{
"problem": "02_kda_cutlass",
"harness": "droid",
"model": "custom:GLM-5.1-[Z.AI-Coding-Plan]-0",
"reasoning_effort": "",
"has_solution": false,
"correct": false,
"peak_fraction": null,
"elapsed_seconds": 2700,
"harness_exit_code": 124,
"session_complete": false,
"usage": {"input_tokens": 29347, "output_tokens": 28472, "cache_read_tokens": 82816, "cache_creation_tokens": 0, "reasoning_tokens": 0, "total_cost_usd": null}
}
user
I need you to implement Kimi Delta Attention forward (chunk form) for the RTX PRO 6000 (SM120 Blackwell, GDDR7, 1.8 TB/s). The reference implementation is in reference.py and your kernel goes in solution.py. You can make whatever mess you want in this directory — scratch files, intermediate kernels, build artifacts, profiling traces — but the final answer has to be in solution.py with the same Model, get_inputs, and get_init_inputs interface as reference.py.

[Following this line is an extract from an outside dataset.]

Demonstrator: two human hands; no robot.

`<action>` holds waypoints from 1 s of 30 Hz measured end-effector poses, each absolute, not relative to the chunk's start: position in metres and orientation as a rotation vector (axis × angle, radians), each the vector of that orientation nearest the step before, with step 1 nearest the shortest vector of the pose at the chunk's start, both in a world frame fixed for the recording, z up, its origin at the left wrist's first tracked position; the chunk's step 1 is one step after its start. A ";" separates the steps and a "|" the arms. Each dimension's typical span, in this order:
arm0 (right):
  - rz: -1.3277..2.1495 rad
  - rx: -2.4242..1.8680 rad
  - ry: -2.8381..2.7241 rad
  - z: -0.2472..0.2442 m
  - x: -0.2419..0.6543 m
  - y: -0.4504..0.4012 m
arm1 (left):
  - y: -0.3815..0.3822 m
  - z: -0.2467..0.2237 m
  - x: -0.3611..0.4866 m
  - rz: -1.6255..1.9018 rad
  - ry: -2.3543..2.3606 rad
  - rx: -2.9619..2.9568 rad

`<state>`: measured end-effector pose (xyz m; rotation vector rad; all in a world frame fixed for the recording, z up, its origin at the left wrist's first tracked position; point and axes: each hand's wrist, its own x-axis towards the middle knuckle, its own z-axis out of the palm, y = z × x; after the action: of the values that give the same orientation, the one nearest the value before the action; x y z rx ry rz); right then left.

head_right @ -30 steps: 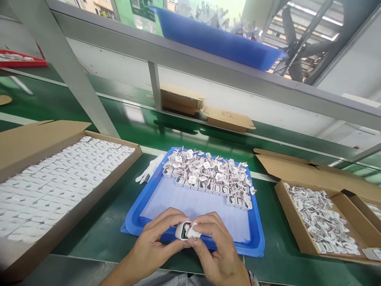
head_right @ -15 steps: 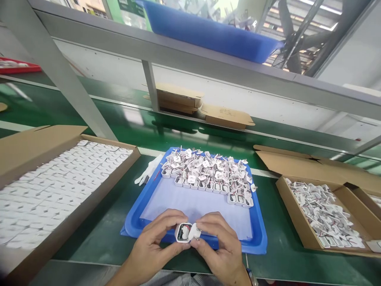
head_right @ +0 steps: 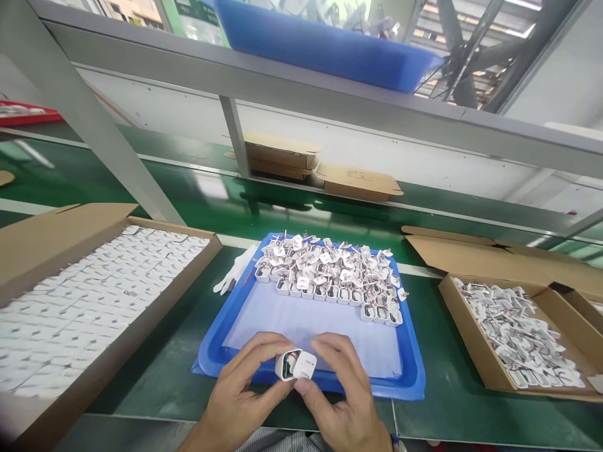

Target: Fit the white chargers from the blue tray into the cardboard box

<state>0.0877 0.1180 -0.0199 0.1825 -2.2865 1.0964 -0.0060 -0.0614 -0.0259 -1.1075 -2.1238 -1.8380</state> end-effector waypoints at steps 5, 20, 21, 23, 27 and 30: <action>0.756 0.404 -2.211 -0.036 0.097 0.108 | -0.059 -0.034 -0.006 -1.713 -2.136 -0.968; 0.539 0.265 -2.559 -0.039 0.076 0.083 | -0.055 -0.065 -0.008 -1.587 -2.142 -1.040; 0.560 0.273 -2.582 -0.040 0.076 0.082 | -0.056 -0.068 -0.008 -1.589 -2.148 -1.050; 0.662 0.280 -2.624 -0.041 0.077 0.081 | -0.057 -0.073 -0.006 -1.592 -2.166 -1.039; 0.984 0.271 -2.679 -0.046 0.080 0.079 | -0.058 -0.081 -0.004 -1.554 -2.192 -0.982; 1.167 0.204 -2.733 -0.046 0.081 0.081 | -0.059 -0.081 -0.005 -1.517 -2.160 -0.977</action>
<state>0.0808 0.0811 -0.0455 0.2040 -2.7331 1.1674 -0.0045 -0.0586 -0.0806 -0.9771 -2.1603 -1.5169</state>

The op is the chunk-parallel KDA forward from the FLA library: q and k of shape (B, T, H, K) in bf16, v of shape (B, T, H, V) in bf16, g of shape (B, T, H, K) in fp32 (per-channel log-decay with in-chunk cumsum already applied), beta of shape (B, T, H) in bf16, scale a python float, chunk_size 64, no initial state, no final state. You return o of shape (B, T, H, V) in bf16. Correctness tolerance is 0.05 abs/rel — the long recurrence accumulates more error than a single GEMM so the bar's a bit looser than default bf16. The shapes you have to handle are B=2 T=1024 H=8 K=128 V=128 (short-context training step), B=2 T=2048 H=8 K=128 V=128 (the headline shape from the Kimi Linear paper), B=1 T=4096 H=8 K=128 V=128 (long context that stresses the inter-chunk recurrence), and B=1 T=2048 H=4 K=128 V=128 (thin batch decode).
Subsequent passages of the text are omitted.